> **Required work**
Return each line of the data below verbatim; pictures are to be left out.

═════ Recorded data ═════

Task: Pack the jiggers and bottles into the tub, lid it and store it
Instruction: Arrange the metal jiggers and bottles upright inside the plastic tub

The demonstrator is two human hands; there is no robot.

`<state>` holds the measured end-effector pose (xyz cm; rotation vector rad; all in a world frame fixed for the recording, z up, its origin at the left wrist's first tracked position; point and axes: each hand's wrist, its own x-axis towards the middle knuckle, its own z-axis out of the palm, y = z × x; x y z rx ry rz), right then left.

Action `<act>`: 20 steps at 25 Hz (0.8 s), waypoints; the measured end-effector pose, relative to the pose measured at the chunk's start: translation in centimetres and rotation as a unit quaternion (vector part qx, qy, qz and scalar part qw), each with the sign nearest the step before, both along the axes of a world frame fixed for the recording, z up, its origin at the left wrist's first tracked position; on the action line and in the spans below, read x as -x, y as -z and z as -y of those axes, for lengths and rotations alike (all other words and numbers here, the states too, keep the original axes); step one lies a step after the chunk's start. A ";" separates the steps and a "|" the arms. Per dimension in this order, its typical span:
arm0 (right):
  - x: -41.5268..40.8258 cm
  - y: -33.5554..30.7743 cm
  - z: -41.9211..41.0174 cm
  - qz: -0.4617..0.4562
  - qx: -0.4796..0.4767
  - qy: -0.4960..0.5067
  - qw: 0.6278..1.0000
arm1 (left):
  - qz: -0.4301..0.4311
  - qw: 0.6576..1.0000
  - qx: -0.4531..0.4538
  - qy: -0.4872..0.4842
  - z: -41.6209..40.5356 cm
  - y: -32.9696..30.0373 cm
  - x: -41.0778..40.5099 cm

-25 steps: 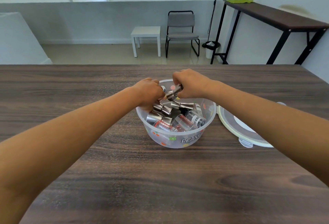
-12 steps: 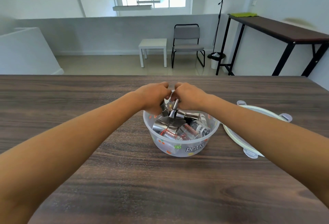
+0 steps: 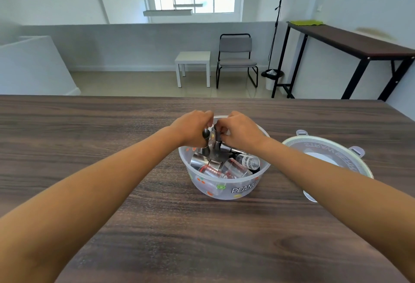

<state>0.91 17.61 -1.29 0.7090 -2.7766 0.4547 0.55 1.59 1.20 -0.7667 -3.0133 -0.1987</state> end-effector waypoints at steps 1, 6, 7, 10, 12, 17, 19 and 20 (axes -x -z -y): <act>0.0 0.1 0.1 -0.005 -0.011 -0.003 1.000 | -0.009 1.000 0.000 0.002 0.1 0.3 -0.1; 0.1 0.3 0.4 -0.033 -0.023 0.009 0.999 | -0.067 0.998 -0.003 -0.007 1.4 0.8 -0.4; 0.2 0.5 0.4 -0.038 -0.020 0.019 0.999 | -0.081 0.997 0.005 -0.013 1.8 0.9 -0.5; 0.5 0.7 0.8 -0.033 -0.035 0.031 0.998 | -0.102 0.994 -0.001 -0.032 2.5 1.0 -0.7; 0.6 0.6 1.1 -0.029 -0.044 0.037 0.998 | -0.105 0.994 -0.014 -0.040 2.5 1.0 -0.8; -0.1 -0.1 0.6 0.037 0.019 0.055 0.998 | -0.098 0.994 0.005 -0.043 2.2 0.4 -1.3; -0.1 -0.9 -0.4 0.120 0.073 0.085 0.986 | -0.044 0.998 0.013 -0.036 2.3 -0.3 -1.8; 0.0 -1.5 -1.0 0.154 0.060 0.100 0.981 | -0.011 0.999 0.038 -0.025 2.4 -0.6 -2.1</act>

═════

> **Answer**
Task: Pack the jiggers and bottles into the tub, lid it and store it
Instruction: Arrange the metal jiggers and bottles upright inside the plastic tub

The demonstrator is two human hands; there is no robot.

`<state>` holds the measured end-effector pose (xyz cm; rotation vector rad; all in a world frame fixed for the recording, z up, its origin at the left wrist's first tracked position; point and axes: each hand's wrist, its own x-axis towards the middle knuckle, its own z-axis out of the palm, y = z × x; x y z rx ry rz), right then left.

Action `<act>`: 20 steps at 25 Hz (0.8 s), waypoints; the measured end-effector pose, relative to the pose measured at the chunk's start: translation in centimetres and rotation as a unit quaternion (vector part qx, qy, qz and scalar part qw), each with the sign nearest the step before, both along the axes of a world frame fixed for the recording, z up, its origin at the left wrist's first tracked position; on the action line and in the spans below, read x as -x, y as -z and z as -y of those axes, for lengths and rotations alike (all other words and numbers here, the states too, keep the original axes); step one lies a step after the chunk's start. A ";" separates the steps and a "|" the arms. Per dimension in this order, its typical span:
arm0 (right):
  - x: -41.5268..40.8258 cm
  - y: -33.5554..30.7743 cm
  - z: -41.9211..41.0174 cm
  - qz: -0.4617..0.4562
  - qx: -0.4796..0.4767
  - qy: -0.4960..0.5067
  - qw: 0.6278..1.0000
arm1 (left):
  - qz: -0.4301..0.4311
  - qw: 0.6576..1.0000
  - qx: -0.4531..0.4538
  - qy: -0.4872..0.4842
  - z: -41.6209..40.5356 cm
  - y: -32.9696..30.0373 cm
  - x: -41.0778..40.5099 cm

-25 steps: 
-12 steps: 
+0 steps: 

<state>0.91 17.61 -1.29 0.7090 -2.7766 0.4547 0.55 1.59 1.20 -0.7667 -3.0133 -0.1987</state> end-effector waypoints at steps 1, 6, 7, 10, 12, 17, 19 and 20 (axes -x -z -y): <act>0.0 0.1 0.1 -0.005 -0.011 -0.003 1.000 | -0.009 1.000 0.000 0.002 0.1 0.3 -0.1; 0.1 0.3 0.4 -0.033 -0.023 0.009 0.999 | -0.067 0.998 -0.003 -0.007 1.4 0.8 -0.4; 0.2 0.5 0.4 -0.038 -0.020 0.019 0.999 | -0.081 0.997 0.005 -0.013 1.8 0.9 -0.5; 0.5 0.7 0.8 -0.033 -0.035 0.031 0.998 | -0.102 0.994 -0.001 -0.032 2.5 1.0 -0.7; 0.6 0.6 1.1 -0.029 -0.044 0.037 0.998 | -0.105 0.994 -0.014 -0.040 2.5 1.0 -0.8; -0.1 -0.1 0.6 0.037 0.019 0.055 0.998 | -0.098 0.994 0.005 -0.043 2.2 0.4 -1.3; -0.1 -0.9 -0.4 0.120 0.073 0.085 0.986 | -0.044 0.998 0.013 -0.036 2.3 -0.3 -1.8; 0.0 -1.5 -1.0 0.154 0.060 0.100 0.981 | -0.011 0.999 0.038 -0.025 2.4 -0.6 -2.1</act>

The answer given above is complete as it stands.